▶ **WHAT YOU ARE ASKED TO DO**
For this exercise, return exactly the lines of the material below that begin at the one with "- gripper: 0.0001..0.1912" and stop after the one with "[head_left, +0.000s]".

============================================================

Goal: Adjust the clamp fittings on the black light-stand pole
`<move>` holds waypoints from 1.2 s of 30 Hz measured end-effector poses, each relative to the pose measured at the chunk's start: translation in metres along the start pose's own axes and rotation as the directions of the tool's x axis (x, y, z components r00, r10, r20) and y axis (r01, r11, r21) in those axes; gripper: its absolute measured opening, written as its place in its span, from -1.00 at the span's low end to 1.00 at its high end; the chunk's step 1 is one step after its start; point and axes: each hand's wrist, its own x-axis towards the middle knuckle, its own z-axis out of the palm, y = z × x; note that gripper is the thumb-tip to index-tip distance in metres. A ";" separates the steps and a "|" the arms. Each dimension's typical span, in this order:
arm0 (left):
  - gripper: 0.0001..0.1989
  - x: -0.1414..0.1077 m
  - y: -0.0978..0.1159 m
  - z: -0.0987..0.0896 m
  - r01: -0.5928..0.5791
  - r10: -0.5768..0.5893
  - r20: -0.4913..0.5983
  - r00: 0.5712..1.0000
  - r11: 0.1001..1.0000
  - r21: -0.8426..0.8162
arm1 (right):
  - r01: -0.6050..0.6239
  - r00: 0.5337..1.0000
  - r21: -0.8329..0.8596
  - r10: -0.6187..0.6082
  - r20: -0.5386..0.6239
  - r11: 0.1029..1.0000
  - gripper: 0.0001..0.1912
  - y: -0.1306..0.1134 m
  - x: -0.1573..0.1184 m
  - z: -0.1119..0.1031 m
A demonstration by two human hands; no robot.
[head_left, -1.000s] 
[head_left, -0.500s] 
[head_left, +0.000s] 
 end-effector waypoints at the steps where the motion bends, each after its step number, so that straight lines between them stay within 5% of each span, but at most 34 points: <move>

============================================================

▶ **OUTPUT BELOW**
  - gripper: 0.0001..0.1912
  - y: -0.1306..0.1134 m
  - x: -0.1573..0.1184 m
  - z: -0.1119..0.1031 m
A demonstration by two human hands; no robot.
[head_left, -1.000s] 
[head_left, -0.500s] 
[head_left, +0.000s] 

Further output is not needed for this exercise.